The far-right National Front (FN) made only limited gains in French local elections won by ex-president Nicolas Sarkozy's conservatives yesterday.

Sarkozy's UMP and its allies will take over 66-70 departements, up from 41, while the ruling Socialists will lose about half of the 61 departements they previously held, a poll by CSA for BFMTV said. Other polls had similar results.

Winning two thirds of the departements will be a boost for Sarkozy, whose comeback four months ago at the helm of the UMP is challenged by other party veterans.

"Tonight the Right-wing Republican party and the Center have clearly won the local elections. Never in the Fifth Republic has our political family won so many local councils," Sarkozy told party supporters.

"Through their vote, the French people have massively rejected the policies of Francois Hollande and his government. The disavowal with respect to the governing power cannot be disputed. Never has a majority lost so many local councils. Never has a sitting government given rise to such defiance and rejection. Never has a political party embodied such failure at all levels," he said to cheering crowd.

"Finally we are going to accelerate the preparation of a Republican project for the changing of the governing political party. A strong project, a realist project, profoundly new. This project will be the necessary condition to redress the country, to stop the decline which the most archaic Socialism in Europe has plunged us into over the past three years."

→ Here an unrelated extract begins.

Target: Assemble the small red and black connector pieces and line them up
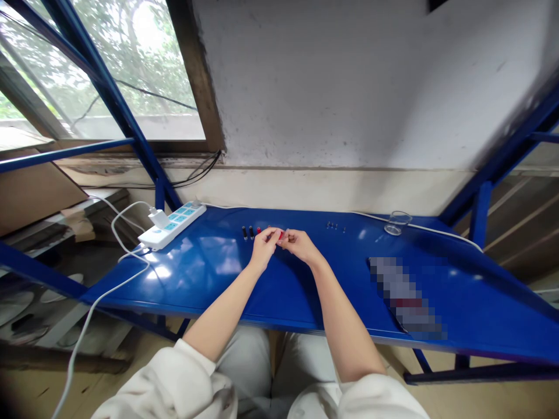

"The change in the governing power is on the way and nothing will stop it," he said.

The anti-immigrant, anti-EU Marine Le Pen's FN party is likely to have won up to 108 local council seats, from holding only one currently. But they will have too few in any one of the 102 "departements" to control any of them, updated exit polls showed.

Initial exit polls had shown the FN might win two departements, but the party conceded it had failed to do so. It said however the fact that it had won many seats would help spread its ideas.

French Prime Minister Manuel Valls, whose deeply unpopular administration had tried to play up modest signs of recovery in the euro zone's second largest economy, conceded defeat and said the government would introduce new measures aimed at boosting employment and public and private investment.

The FN, which topped last year's European Parliament elections in France, is aiming to make more progress in regional polls in December. Surveys see Le Pen likely to make it to the second round of the presidential election in 2017, but not win.

In total, 4,108 councilors with limited powers over roads, schools and social services were elected in the two rounds of local elections.

The complex voting system, in which a duo of councilors is elected per constituency who then elect next Thursday the presidents of 98 "department" councils, means it will take time to form an exact picture of how many councils each party has won.